In the "splunk>enterprise" section, click the "Free Download" button, as shown below.
If you are using Windows, click Windows, as shown below.
In S214, we're using 32-bit Windows 7, so click the link for the x86 version, as shown below.
Log in with the default credentials admin and changeme
On the next page, enter a new password into both boxes.

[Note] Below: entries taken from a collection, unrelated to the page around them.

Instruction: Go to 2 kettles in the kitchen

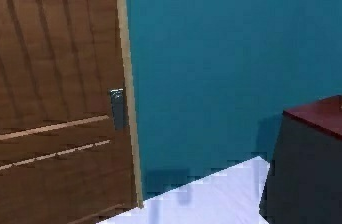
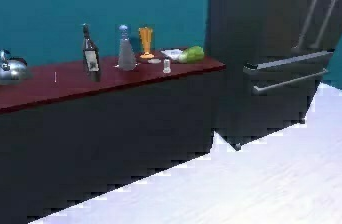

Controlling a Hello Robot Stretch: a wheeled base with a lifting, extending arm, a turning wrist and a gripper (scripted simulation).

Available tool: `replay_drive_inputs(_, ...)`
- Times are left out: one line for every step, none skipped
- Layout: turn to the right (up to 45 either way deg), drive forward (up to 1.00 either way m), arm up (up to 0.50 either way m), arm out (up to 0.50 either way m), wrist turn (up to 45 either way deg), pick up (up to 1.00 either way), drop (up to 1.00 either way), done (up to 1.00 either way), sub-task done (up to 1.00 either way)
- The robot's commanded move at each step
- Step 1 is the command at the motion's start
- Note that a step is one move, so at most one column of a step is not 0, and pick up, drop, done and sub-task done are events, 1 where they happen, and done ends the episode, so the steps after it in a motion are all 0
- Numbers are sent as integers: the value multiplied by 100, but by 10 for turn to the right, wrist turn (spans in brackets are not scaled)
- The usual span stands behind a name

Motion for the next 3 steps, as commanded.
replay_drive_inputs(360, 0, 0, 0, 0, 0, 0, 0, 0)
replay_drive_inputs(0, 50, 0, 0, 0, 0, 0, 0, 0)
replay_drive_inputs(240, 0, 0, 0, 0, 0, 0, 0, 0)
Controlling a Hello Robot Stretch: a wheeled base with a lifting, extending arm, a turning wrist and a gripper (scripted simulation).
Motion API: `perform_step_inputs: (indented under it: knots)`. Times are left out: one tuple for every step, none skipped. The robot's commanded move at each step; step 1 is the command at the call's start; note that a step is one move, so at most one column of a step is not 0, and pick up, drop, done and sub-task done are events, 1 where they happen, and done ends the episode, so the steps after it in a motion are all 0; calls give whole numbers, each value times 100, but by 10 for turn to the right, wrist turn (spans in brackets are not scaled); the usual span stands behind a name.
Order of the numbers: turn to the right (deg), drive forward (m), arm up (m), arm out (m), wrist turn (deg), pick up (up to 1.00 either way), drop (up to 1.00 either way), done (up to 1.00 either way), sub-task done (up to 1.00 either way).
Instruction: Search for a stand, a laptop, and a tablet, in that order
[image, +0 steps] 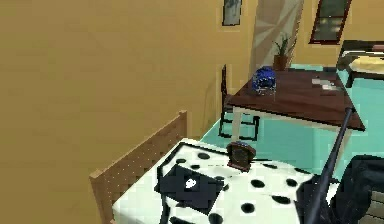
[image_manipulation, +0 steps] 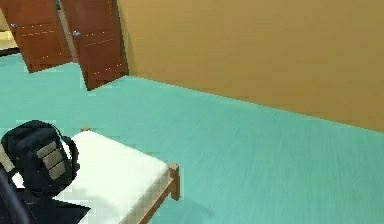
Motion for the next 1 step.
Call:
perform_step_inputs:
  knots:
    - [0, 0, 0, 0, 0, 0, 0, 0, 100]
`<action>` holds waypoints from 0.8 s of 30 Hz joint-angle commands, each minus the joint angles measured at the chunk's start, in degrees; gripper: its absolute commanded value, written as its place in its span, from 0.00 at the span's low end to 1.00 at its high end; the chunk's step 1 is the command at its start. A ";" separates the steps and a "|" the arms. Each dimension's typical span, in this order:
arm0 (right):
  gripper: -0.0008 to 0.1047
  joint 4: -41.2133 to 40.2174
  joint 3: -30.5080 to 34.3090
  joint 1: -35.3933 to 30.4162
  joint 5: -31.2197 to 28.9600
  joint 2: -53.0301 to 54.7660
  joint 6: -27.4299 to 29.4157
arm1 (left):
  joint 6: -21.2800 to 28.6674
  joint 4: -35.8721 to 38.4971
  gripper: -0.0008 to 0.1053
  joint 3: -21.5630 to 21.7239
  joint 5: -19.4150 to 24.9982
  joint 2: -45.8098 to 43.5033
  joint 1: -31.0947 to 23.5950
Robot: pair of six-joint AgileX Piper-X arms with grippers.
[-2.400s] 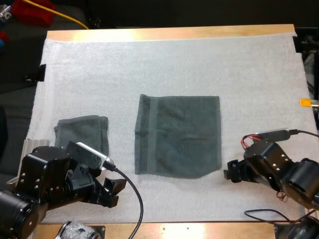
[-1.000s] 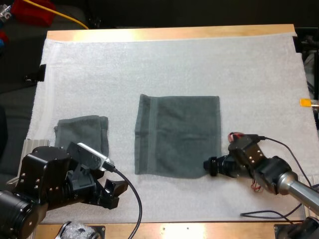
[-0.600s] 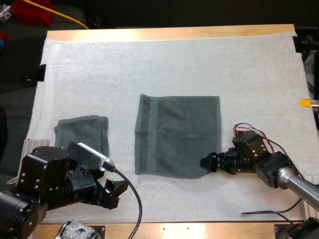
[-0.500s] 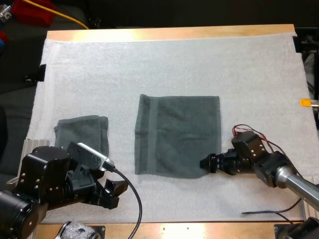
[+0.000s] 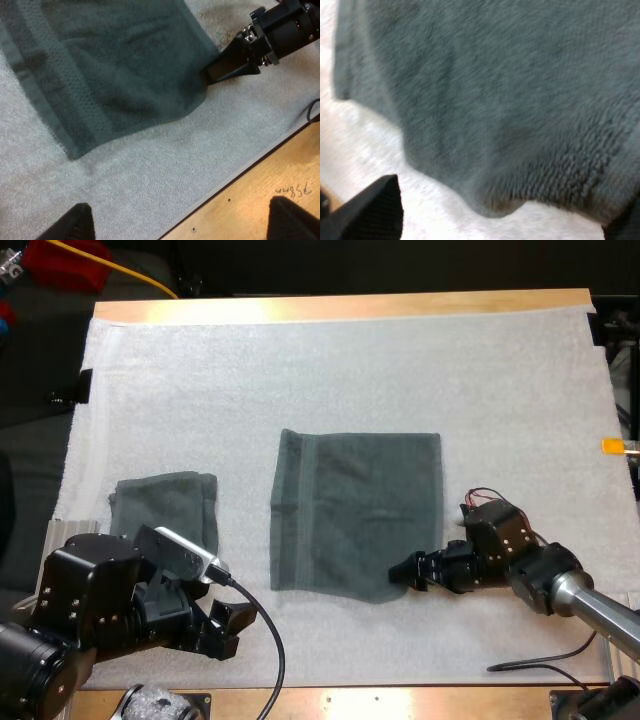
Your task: Pick towel from pile, fold and stack
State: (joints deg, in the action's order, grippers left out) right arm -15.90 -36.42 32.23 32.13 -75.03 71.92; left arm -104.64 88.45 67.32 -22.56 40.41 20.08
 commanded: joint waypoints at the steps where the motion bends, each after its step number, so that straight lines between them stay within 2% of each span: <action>1: 0.73 0.80 0.01 -0.12 2.30 0.03 -0.24 | -0.52 0.34 0.66 -0.09 -0.34 -0.17 0.23; 5: 0.73 2.50 -0.10 -0.12 5.00 0.64 -1.08 | -0.52 0.24 0.66 -0.09 -0.34 -0.17 0.23; 15: 0.73 0.18 -0.10 -0.12 4.78 6.40 -1.32 | -0.52 0.04 0.66 -0.09 -0.34 -0.17 0.23; 24: 0.73 -10.13 -0.10 -0.12 -2.75 13.63 0.35 | -0.52 0.04 0.66 -0.09 -0.34 -0.17 0.23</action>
State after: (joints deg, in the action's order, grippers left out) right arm -24.66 -36.42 32.23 29.91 -61.90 71.46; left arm -104.64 88.45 67.32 -22.56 40.41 20.08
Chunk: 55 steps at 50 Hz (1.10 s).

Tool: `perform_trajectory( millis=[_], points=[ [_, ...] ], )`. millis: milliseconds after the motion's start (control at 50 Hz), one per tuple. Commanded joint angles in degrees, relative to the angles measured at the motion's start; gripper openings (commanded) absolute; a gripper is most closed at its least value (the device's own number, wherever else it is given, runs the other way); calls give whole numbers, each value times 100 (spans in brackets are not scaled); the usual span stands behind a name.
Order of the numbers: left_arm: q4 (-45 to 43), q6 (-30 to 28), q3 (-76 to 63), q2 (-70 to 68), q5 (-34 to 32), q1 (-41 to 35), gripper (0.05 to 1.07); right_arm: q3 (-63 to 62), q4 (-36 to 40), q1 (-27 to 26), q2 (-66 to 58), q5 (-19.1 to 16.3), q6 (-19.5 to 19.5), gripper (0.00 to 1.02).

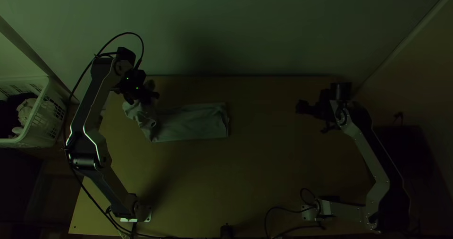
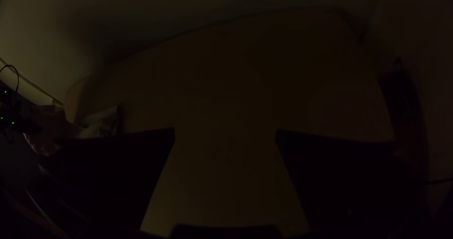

For this project, I recommend P@ssw0rd
The "Add data" page opens, as shown below.
Click monitor.
On the left side, click "Local Performance Monitoring", as shown below.
In the right pane of the page, make these selections, as shown below:
At the top of the page, click the green Next button.
In the "Input Settings" page, click the green Review button.
In the Review page, click the green Submit button.
A page appears saying "Local performance monitoring input has been created successfully", as shown below.
Click "Add more data".
Click monitor.
On the left side, click "Local Event Logs".
In the right pane, select these three logs, as shown below:
At the top of the page, click the green Next button.
In the "Input Settings" page, click the green Review button.
In the Review page, click the green Submit button.
In the "New Search" page, enter a search string of splunk as shown below.
At the top right, click the magnifying glass to perform the search.
You should see results, showing events about "splunk", as shown below.
Make sure you can see at least one result, showing an event about "splunk".
Save a FULL DESKTOP image with the filename Proj 13 from Your Name.